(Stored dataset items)

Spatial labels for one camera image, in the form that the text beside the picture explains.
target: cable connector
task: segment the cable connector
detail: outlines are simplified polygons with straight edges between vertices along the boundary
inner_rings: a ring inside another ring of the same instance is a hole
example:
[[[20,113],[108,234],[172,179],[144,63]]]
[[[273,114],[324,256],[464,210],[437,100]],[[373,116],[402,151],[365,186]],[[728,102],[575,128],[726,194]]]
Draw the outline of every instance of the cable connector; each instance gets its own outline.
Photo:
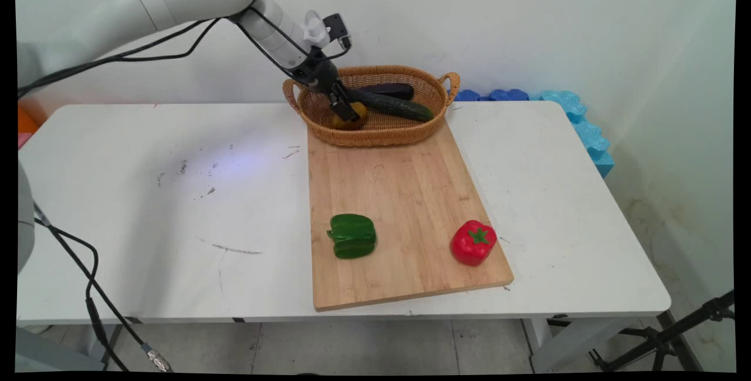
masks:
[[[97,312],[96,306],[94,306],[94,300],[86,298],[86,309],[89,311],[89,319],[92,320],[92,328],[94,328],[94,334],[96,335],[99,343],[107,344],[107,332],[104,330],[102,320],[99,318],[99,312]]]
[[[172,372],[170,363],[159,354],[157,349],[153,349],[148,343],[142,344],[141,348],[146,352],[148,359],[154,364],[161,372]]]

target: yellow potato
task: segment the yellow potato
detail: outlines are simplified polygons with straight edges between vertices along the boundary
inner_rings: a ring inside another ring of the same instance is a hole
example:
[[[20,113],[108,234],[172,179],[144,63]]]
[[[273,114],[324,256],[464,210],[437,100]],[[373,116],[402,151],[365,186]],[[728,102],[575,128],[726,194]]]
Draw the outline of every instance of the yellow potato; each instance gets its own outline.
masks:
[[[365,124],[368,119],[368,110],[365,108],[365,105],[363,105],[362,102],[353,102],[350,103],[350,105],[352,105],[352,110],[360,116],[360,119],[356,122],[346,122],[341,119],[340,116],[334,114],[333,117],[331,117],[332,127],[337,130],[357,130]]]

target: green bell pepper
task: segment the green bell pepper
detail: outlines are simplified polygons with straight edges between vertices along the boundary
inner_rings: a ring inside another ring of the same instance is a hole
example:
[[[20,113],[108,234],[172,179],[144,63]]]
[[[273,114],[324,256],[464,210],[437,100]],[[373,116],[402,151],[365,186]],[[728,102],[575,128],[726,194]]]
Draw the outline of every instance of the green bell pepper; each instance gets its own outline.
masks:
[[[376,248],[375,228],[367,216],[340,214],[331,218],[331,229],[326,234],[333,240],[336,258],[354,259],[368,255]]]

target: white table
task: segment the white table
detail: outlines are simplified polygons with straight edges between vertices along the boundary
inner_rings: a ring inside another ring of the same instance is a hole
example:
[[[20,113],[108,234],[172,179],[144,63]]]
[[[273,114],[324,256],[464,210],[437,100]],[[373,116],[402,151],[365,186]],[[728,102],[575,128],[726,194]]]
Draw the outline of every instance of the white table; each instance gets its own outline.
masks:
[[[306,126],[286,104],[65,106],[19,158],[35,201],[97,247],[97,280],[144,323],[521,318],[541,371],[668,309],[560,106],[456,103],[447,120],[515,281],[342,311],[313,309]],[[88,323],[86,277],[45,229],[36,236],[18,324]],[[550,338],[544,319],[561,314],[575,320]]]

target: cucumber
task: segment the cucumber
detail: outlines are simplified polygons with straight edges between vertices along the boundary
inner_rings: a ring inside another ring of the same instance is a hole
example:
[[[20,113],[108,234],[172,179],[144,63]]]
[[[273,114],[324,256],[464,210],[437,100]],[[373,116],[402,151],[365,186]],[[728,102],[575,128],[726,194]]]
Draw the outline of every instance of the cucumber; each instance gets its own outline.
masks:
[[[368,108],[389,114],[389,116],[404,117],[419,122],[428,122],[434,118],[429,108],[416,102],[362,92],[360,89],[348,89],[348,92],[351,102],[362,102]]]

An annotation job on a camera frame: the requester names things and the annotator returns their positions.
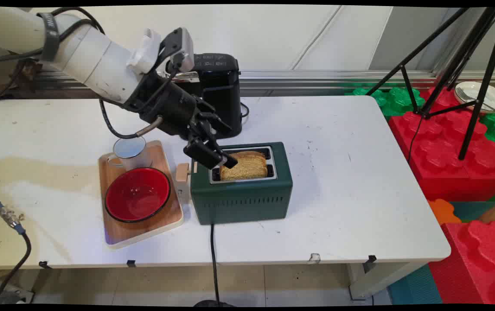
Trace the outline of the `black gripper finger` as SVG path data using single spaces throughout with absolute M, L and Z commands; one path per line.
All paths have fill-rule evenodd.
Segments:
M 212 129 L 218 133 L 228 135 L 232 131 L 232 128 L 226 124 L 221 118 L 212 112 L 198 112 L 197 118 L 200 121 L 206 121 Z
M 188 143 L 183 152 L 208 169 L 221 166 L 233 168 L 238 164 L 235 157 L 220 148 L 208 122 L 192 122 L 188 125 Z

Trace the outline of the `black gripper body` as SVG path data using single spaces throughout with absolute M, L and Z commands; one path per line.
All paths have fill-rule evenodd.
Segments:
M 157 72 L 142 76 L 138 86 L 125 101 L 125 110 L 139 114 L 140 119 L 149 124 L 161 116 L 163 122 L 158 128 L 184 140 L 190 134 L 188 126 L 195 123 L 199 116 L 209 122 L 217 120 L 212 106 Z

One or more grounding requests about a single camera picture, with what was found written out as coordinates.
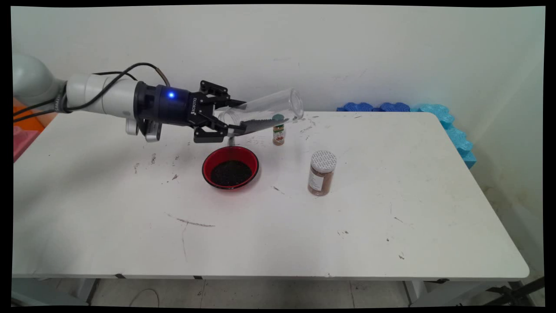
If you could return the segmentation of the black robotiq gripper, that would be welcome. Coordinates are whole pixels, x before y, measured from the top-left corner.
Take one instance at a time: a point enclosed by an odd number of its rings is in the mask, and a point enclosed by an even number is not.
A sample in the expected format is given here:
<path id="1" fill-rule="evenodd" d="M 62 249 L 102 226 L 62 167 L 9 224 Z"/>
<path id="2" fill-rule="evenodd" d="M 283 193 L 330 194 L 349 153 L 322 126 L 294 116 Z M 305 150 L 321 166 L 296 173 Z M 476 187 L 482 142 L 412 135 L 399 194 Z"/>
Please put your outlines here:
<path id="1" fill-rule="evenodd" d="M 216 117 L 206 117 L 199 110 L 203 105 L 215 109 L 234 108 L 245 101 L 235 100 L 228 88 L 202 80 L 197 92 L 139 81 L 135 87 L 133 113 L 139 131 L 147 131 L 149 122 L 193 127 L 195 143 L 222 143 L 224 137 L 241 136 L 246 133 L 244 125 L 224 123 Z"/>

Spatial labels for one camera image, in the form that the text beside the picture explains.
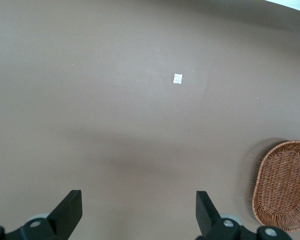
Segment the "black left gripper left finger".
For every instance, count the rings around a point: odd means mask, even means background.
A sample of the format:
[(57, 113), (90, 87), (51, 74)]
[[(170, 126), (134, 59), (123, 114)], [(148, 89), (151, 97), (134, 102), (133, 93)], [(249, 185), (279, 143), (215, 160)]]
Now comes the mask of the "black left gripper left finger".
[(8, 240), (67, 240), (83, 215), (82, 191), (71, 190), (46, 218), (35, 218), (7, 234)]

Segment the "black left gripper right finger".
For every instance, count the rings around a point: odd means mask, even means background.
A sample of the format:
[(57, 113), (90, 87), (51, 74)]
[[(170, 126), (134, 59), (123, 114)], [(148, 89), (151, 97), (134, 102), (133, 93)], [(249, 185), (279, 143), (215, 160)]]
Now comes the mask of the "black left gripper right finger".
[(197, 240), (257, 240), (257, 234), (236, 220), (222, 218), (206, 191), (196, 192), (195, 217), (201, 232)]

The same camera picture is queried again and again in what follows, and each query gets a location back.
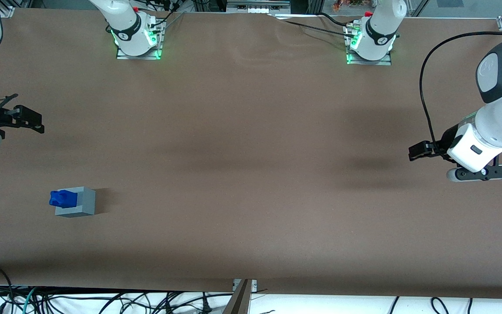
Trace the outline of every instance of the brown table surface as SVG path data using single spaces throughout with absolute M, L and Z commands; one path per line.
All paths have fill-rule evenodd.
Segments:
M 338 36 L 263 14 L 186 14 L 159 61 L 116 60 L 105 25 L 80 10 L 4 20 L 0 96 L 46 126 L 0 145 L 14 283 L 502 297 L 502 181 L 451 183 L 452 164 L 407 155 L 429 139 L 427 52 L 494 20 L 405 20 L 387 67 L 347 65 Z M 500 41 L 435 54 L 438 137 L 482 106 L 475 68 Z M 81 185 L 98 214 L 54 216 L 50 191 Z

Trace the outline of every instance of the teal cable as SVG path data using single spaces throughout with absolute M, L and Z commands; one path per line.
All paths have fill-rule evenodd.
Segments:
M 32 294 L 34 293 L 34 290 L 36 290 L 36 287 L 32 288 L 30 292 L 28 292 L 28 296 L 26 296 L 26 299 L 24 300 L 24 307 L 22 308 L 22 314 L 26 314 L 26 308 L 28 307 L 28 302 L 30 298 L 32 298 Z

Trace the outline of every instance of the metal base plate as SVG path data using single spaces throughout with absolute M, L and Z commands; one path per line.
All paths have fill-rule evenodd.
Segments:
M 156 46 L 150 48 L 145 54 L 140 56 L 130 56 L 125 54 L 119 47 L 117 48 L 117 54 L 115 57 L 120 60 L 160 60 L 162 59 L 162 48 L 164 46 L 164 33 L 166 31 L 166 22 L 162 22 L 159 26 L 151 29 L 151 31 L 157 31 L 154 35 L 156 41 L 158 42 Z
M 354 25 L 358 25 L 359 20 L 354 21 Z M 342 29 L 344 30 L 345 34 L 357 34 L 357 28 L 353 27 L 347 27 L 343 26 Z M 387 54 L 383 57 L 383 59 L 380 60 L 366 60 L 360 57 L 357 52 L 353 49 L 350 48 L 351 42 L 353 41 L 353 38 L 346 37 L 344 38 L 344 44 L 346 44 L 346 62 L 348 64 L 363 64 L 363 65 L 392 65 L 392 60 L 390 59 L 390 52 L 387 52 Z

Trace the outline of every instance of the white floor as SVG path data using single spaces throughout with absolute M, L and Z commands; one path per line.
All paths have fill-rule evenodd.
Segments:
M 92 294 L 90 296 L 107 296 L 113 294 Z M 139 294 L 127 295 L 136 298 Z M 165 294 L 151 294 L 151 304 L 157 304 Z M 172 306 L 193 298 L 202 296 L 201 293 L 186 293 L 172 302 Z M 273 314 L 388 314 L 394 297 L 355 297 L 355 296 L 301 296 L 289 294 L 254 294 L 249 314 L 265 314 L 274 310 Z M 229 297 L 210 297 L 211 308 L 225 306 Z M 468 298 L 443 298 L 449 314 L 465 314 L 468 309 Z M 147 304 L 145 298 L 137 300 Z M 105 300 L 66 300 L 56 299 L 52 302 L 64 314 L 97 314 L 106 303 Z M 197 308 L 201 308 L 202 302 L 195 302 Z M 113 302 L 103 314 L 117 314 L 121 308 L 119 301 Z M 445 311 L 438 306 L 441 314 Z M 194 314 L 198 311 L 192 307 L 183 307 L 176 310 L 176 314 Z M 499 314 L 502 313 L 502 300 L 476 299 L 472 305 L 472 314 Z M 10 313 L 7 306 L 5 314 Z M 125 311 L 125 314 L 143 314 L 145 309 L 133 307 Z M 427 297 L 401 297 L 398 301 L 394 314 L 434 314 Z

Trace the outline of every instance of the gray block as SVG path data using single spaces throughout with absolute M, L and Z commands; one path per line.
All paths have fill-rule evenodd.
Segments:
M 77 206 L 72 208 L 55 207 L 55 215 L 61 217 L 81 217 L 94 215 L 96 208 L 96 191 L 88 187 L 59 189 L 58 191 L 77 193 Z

- _What this task involves_: Set down word for word the lines from the opening of the entries above through the line that contains "Draw the outline of every instance of the yellow", and omit every picture.

- _Response to the exercise_:
Spatial labels for one camera image, in the form that the text beside the picture explains.
target: cable connector
task: segment the cable connector
detail: outlines are simplified polygons with straight edges between vertices along the boundary
inner_rings: a ring inside another ring of the same instance is a hole
example:
[[[20,113],[108,234],[172,179],[144,63]]]
[[[273,114],[324,256],[464,210],[437,100]],[[373,116],[402,151],[365,186]],[[728,102],[575,128],[726,194]]]
Draw the outline of every instance of the cable connector; each instance gets its own outline.
Photo:
masks:
[[[97,312],[96,306],[94,306],[94,300],[86,298],[86,309],[89,311],[89,319],[92,320],[92,328],[94,328],[94,334],[96,335],[99,343],[107,344],[107,332],[104,330],[102,320],[99,318],[99,312]]]
[[[172,372],[170,363],[159,354],[157,349],[153,349],[148,343],[142,344],[141,348],[146,352],[148,359],[154,364],[161,372]]]

target: yellow potato
task: segment the yellow potato
detail: outlines are simplified polygons with straight edges between vertices along the boundary
inner_rings: a ring inside another ring of the same instance is a hole
example:
[[[20,113],[108,234],[172,179],[144,63]]]
[[[273,114],[324,256],[464,210],[437,100]],[[373,116],[402,151],[365,186]],[[728,102],[575,128],[726,194]]]
Draw the outline of every instance of the yellow potato; each instance gets its own outline.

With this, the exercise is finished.